This is in fact a balanced article. The Enterprise article stands in stark contrast to the approach given in both the Bee and the Aggie this morning.

An interesting example appears even in the quotes of Bonnie Arthur by the Davis Enterprise versus the Sacramento Bee.

The Davis Enterprise quotes Ms. Arthur:

“We’re not going to ignore it, but we don’t think there’s any health risk. Nobody’s drinking the water.”

On the other hand, in the Sacramento Bee, in virtually the same quote, Arthur acknowledges that TCP is known to cause cancer, but she still downplays it.

“The chemical is known to cause cancer, she said. But she said it does not threaten the city’s drinking water supply, which is drawn from deeper wells. “Nobody’s drinking this water,” she said.”

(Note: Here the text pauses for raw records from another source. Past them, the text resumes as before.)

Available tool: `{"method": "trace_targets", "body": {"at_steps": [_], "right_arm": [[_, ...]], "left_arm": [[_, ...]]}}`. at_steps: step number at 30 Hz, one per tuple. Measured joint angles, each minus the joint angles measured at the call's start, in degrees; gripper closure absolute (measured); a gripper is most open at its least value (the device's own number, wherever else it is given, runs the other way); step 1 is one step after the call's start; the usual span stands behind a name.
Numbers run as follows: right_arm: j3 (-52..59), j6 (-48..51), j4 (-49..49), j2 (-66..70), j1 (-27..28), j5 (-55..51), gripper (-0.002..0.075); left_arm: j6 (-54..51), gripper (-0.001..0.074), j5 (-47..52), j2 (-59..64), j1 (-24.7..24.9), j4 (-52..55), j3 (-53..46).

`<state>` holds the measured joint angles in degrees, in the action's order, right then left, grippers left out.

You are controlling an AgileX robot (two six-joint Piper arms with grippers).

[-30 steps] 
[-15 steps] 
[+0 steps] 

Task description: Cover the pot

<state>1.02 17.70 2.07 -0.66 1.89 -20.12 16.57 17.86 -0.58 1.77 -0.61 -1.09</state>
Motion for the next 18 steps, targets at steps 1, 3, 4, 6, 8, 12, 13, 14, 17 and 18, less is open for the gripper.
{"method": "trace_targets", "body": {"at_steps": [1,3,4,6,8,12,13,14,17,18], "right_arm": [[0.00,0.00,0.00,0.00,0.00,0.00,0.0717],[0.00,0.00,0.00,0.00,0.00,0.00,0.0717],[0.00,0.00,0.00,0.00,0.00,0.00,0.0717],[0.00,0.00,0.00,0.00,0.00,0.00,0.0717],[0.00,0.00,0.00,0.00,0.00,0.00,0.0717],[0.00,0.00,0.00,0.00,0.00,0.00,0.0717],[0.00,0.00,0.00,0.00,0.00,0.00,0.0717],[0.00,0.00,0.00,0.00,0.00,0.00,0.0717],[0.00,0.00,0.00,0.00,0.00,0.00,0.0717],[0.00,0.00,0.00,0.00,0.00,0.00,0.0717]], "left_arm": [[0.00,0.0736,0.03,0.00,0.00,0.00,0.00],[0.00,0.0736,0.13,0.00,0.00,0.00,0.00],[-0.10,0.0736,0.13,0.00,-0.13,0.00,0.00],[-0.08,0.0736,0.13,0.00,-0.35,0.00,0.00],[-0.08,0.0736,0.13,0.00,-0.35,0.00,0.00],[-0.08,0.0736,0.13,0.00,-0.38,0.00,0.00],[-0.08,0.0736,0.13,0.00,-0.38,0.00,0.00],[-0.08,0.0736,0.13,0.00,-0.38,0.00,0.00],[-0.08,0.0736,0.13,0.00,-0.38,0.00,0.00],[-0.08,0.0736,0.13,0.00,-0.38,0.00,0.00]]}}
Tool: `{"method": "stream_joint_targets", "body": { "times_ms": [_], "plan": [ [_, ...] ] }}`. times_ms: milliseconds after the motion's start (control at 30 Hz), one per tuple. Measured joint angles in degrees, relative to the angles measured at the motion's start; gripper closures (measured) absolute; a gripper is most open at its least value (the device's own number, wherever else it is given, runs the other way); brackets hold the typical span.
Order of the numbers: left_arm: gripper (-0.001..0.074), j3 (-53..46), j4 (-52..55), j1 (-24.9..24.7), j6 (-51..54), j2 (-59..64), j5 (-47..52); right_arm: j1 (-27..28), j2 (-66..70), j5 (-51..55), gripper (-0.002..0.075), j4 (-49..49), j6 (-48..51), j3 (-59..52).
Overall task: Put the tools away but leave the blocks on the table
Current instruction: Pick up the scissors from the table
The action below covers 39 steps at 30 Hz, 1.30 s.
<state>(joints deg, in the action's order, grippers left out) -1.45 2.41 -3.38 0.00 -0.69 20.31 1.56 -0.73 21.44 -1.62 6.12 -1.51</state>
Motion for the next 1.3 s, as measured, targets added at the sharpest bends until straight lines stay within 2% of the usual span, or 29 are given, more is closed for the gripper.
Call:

To me both of those statements give me very different reactions. In one case, they really do not believe there is anything to be concerned about. But that changes in the second statement quoted in the Sacramento Bee. The question becomes in the second quote–is it really true that “nobody” is drinking the water and that the water that is contaminated is not someone leaching into the city’s wells. And if the plume is moving, how does the EPA know for sure? These questions only arise due to the Sacramento Bee’s coverage which acknowledges for the first time that the chemical is known to cause cancer.

Had the Bee article been printed in the Davis Enterprise on the 23rd of December, the Vanguard likely would not have had to run a follow up story on the 24th criticizing the Enterprise and trying to set the record straight by showing the EPA’s poor track record under the Bush administration.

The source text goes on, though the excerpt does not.